**Problem to solve**
Lines from the listing that hold the string "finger" are what you should return.

**Supplied entries**
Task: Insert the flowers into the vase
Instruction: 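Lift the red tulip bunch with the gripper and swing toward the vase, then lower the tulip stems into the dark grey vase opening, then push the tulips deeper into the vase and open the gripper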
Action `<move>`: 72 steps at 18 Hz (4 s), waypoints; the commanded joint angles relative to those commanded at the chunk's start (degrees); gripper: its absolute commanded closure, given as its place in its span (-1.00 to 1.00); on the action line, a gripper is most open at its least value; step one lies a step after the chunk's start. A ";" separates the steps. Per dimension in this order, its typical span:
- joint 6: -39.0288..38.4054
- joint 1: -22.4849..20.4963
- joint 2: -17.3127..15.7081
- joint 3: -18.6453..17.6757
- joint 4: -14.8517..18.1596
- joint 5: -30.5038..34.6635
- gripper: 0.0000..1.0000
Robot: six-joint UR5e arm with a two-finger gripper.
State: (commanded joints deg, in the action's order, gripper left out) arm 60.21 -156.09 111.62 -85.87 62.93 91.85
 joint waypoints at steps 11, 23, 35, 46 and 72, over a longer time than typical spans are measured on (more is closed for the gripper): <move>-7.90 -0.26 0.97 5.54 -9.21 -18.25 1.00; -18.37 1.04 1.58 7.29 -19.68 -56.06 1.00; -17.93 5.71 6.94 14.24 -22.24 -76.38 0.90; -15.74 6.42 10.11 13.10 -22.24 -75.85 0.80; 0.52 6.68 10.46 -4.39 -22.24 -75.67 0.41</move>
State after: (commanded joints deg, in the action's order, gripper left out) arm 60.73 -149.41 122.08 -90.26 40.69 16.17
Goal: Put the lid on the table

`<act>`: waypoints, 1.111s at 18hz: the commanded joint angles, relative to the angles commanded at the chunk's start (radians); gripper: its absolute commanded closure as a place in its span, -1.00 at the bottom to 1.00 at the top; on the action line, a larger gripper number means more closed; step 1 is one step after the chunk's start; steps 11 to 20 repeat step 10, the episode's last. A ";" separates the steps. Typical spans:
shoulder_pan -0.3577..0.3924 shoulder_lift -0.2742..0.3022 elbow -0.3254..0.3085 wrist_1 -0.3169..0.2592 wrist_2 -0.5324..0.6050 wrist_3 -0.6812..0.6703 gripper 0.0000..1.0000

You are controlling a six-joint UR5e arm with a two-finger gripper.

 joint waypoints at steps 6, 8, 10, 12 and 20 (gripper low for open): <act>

**Output of the task**
Robot: six-joint UR5e arm with a two-finger gripper.
You are controlling a six-joint UR5e arm with a two-finger gripper.

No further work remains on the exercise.